— Problem to solve —
The records that follow are to be repeated exactly, with the pictures removed.

— Source material —
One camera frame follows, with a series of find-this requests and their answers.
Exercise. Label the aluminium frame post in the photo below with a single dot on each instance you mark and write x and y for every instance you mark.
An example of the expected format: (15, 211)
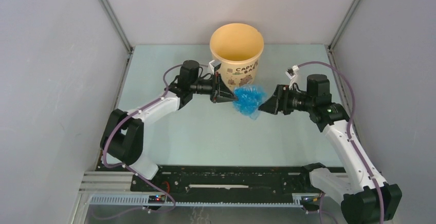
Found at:
(107, 8)
(345, 21)

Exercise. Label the left small circuit board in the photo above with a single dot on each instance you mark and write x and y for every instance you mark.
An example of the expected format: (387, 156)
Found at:
(156, 199)

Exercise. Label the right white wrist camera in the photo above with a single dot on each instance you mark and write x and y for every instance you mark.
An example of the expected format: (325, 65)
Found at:
(292, 74)

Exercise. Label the left aluminium frame post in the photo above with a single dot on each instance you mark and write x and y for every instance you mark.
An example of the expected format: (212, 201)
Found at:
(107, 8)

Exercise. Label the blue plastic trash bag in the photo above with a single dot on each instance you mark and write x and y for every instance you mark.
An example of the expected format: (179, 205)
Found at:
(250, 97)

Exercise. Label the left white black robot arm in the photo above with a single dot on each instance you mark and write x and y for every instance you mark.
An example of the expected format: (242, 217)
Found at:
(122, 141)

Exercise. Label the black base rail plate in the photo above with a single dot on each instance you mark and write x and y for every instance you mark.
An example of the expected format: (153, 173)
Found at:
(245, 183)

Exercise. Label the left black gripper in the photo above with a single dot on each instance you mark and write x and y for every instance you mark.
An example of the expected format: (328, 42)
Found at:
(218, 87)

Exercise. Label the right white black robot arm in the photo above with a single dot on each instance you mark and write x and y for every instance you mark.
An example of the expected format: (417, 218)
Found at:
(366, 197)

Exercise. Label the right small circuit board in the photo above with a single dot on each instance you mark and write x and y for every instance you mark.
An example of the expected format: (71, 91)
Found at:
(312, 200)

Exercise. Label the yellow cartoon trash bin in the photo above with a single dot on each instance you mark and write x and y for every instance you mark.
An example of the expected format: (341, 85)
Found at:
(238, 47)

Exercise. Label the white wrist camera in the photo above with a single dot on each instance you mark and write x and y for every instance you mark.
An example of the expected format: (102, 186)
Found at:
(292, 74)
(214, 66)

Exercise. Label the right aluminium frame post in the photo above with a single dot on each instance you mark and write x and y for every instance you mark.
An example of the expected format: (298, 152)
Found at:
(345, 21)

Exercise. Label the small circuit board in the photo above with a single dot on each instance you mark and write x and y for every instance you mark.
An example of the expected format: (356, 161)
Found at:
(312, 200)
(156, 199)

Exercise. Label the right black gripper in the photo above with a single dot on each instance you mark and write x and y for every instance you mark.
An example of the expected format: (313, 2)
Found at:
(278, 101)

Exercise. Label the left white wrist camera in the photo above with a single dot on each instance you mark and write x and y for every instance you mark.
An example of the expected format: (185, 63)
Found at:
(214, 66)

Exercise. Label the grey slotted cable duct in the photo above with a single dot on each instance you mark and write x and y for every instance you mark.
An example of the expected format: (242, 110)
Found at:
(145, 200)

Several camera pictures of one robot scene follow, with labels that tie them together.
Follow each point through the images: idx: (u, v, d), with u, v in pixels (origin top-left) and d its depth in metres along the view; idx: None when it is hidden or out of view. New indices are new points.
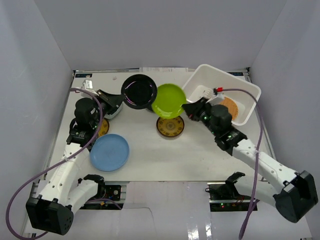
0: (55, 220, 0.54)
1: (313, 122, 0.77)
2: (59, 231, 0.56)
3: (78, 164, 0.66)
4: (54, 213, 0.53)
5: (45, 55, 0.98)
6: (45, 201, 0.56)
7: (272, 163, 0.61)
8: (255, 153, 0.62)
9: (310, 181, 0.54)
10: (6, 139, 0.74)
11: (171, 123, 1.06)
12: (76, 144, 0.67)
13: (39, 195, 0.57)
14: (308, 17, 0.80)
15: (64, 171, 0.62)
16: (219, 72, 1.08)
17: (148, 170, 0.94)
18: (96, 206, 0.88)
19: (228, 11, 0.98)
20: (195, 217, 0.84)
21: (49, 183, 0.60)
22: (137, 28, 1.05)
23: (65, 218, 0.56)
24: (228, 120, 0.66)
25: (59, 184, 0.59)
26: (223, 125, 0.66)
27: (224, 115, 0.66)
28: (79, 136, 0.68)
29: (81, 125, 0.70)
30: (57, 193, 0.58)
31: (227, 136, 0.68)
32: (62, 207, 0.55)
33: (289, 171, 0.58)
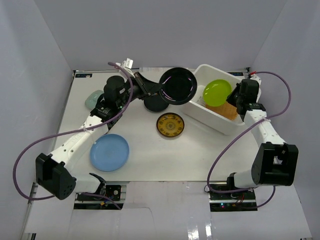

— Exercise output —
One camera frame follows, with a series of find-this requests and their answers.
Exercise. Label the aluminium frame post in the photo below with a single dot on each instance you mark and write x and y for every instance you mark.
An example of the expected format: (15, 211)
Found at:
(107, 8)
(345, 21)

Exercise. Label the left small circuit board in the photo above with a single dot on each instance you mark and write x and y for every instance you mark.
An example of the expected format: (387, 156)
Found at:
(156, 199)

Exercise. Label the right white wrist camera in the photo above with a single dot on each instance you mark and write x and y for every instance you mark.
An example of the expected format: (325, 65)
Found at:
(292, 74)

Exercise. Label the left aluminium frame post in the photo above with a single dot on each instance you mark and write x and y for every instance you mark.
An example of the expected format: (212, 201)
Found at:
(107, 8)

Exercise. Label the blue plastic trash bag in the photo above with a single dot on each instance you mark and write x and y for every instance you mark.
An example of the expected format: (179, 205)
Found at:
(250, 97)

Exercise. Label the left white black robot arm in the photo above with a single dot on each instance you mark and write x and y for every instance you mark.
An example of the expected format: (242, 217)
Found at:
(122, 141)

Exercise. Label the black base rail plate in the photo above with a single dot on each instance you mark and write x and y for every instance you mark.
An example of the expected format: (153, 173)
Found at:
(245, 183)

Exercise. Label the left black gripper in the photo above with a single dot on each instance you mark and write x and y for every instance you mark.
An example of the expected format: (328, 42)
Found at:
(218, 87)

Exercise. Label the right white black robot arm in the photo above with a single dot on each instance you mark and write x and y for every instance you mark.
An example of the expected format: (417, 218)
Found at:
(366, 197)

Exercise. Label the right small circuit board in the photo above with a single dot on each instance you mark and write x and y for every instance you mark.
An example of the expected format: (71, 91)
Found at:
(312, 200)

Exercise. Label the yellow cartoon trash bin in the photo above with a single dot on each instance you mark and write x and y for every instance you mark.
An example of the expected format: (341, 85)
Found at:
(238, 47)

Exercise. Label the white wrist camera in the photo above with a single dot on each instance you mark and write x and y for every instance you mark.
An example of the expected format: (102, 186)
Found at:
(292, 74)
(214, 66)

Exercise. Label the right aluminium frame post in the photo above with a single dot on each instance you mark and write x and y for every instance you mark.
An example of the expected format: (298, 152)
Found at:
(345, 21)

Exercise. Label the small circuit board in the photo above with a single dot on each instance you mark and write x and y for every instance you mark.
An example of the expected format: (356, 161)
Found at:
(312, 200)
(156, 199)

Exercise. Label the right black gripper in the photo above with a single dot on each instance you mark and write x and y for every instance you mark.
An example of the expected format: (313, 2)
Found at:
(278, 101)

Exercise. Label the left white wrist camera in the photo above with a single dot on each instance you mark and write x and y for every instance you mark.
An example of the expected format: (185, 63)
Found at:
(214, 66)

Exercise. Label the grey slotted cable duct in the photo above with a single dot on each instance you mark and write x and y for every instance you mark.
An example of the expected format: (242, 110)
Found at:
(145, 200)

Several camera pictures of one robot scene follow, with labels that tie them together.
Follow each point through the images: idx: (u, v, d), with u, v in pixels (origin top-left) and d its depth in metres along the view; idx: None when it is hidden or out of view. New indices are new points.
0: (55, 220, 0.54)
1: (313, 122, 0.77)
2: (59, 231, 0.56)
3: (78, 164, 0.66)
4: (54, 213, 0.53)
5: (45, 55, 0.98)
6: (45, 201, 0.56)
7: (272, 163, 0.61)
8: (255, 153, 0.62)
9: (310, 181, 0.54)
10: (6, 139, 0.74)
11: (171, 123, 1.06)
12: (76, 144, 0.67)
13: (39, 195, 0.57)
14: (308, 17, 0.80)
15: (64, 171, 0.62)
16: (219, 72, 1.08)
17: (148, 170, 0.94)
18: (96, 206, 0.88)
19: (228, 11, 0.98)
20: (195, 217, 0.84)
21: (49, 183, 0.60)
22: (137, 28, 1.05)
23: (65, 218, 0.56)
24: (228, 120, 0.66)
25: (59, 184, 0.59)
26: (223, 125, 0.66)
27: (224, 115, 0.66)
28: (79, 136, 0.68)
29: (81, 125, 0.70)
30: (57, 193, 0.58)
31: (227, 136, 0.68)
32: (62, 207, 0.55)
33: (289, 171, 0.58)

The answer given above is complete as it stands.